The melt() method will thus result in a dataframe with one or more indexing columns followed by two extra columns: a “variable” column and its associated “value” column.

For example, let’s melt all of the numerical columns in the iris dataset, keeping the “species” as the indexing column:

df_melt = df.melt(
id_vars='species',
value_vars=['sepal_length', 'sepal_width', 'petal_length', 'petal_width'],
var_name='measurement_type',
value_name='unit_value',
)

Note that both id_vars and value_vars can be either a single column name or a list of column names. The keyword arguments var_name and value_name are used to rename the resulting columns on the fly.

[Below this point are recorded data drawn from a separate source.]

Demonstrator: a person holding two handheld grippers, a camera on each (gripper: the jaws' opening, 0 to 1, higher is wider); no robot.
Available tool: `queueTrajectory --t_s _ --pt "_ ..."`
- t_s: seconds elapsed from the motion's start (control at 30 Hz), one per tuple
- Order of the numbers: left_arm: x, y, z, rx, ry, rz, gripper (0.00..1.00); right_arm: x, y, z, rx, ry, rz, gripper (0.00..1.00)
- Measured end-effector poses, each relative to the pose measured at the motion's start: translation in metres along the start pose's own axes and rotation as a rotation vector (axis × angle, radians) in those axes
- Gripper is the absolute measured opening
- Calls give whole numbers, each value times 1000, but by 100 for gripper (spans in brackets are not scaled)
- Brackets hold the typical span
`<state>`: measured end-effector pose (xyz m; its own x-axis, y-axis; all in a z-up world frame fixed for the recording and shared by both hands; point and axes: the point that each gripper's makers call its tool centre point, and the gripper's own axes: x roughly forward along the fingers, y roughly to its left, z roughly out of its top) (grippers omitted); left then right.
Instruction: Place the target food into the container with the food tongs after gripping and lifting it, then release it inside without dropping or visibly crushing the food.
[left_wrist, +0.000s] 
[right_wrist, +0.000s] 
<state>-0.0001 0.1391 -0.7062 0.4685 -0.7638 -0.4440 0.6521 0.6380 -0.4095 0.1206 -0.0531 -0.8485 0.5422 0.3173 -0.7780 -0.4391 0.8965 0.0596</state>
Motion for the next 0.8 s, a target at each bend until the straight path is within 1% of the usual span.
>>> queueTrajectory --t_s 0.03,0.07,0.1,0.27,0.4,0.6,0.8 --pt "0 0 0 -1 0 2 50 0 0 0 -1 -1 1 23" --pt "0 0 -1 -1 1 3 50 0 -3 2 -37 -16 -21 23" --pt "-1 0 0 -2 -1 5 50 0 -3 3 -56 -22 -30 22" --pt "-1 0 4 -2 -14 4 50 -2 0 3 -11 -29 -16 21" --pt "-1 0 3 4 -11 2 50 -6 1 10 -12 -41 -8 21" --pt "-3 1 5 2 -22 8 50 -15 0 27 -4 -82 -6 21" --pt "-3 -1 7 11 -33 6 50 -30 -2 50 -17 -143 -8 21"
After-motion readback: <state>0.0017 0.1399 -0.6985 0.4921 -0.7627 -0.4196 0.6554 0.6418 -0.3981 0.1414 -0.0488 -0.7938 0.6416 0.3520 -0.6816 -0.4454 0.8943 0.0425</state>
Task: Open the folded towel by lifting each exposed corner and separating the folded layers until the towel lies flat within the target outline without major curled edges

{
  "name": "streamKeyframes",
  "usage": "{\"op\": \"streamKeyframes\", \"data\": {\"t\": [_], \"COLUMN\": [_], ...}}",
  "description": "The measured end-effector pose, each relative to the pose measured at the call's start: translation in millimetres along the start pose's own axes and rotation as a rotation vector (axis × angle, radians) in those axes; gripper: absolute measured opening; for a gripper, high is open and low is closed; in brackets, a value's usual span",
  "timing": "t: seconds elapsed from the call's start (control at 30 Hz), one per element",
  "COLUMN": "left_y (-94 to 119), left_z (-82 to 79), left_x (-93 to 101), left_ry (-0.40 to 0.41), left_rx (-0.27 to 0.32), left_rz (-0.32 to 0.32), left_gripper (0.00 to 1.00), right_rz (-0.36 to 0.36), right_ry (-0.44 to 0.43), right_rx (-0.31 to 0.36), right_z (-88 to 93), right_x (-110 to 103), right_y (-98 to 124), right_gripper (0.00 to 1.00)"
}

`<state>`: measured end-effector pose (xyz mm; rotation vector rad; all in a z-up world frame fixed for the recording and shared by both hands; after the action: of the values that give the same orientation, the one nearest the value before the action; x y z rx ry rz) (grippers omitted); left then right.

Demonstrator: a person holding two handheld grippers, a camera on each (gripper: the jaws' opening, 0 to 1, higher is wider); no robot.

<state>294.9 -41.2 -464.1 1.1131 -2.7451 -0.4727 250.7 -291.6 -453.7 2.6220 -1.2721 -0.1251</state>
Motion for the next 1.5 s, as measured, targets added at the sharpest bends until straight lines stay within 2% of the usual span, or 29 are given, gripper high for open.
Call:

Our “melted” iris dataframe.

stack()

Similar to melt(), the stack() method is an alternative that pandas provides that uses the current index of the dataframe as the row index and collapses all other columns into the “variable” and “value” columns.

For example, if we first set “species” as the dataframe index we can then “stack” the other columns:

df.set_index('species').stack().to_frame()
Using stack() to stack all the numerical columns on top of each other (as rows).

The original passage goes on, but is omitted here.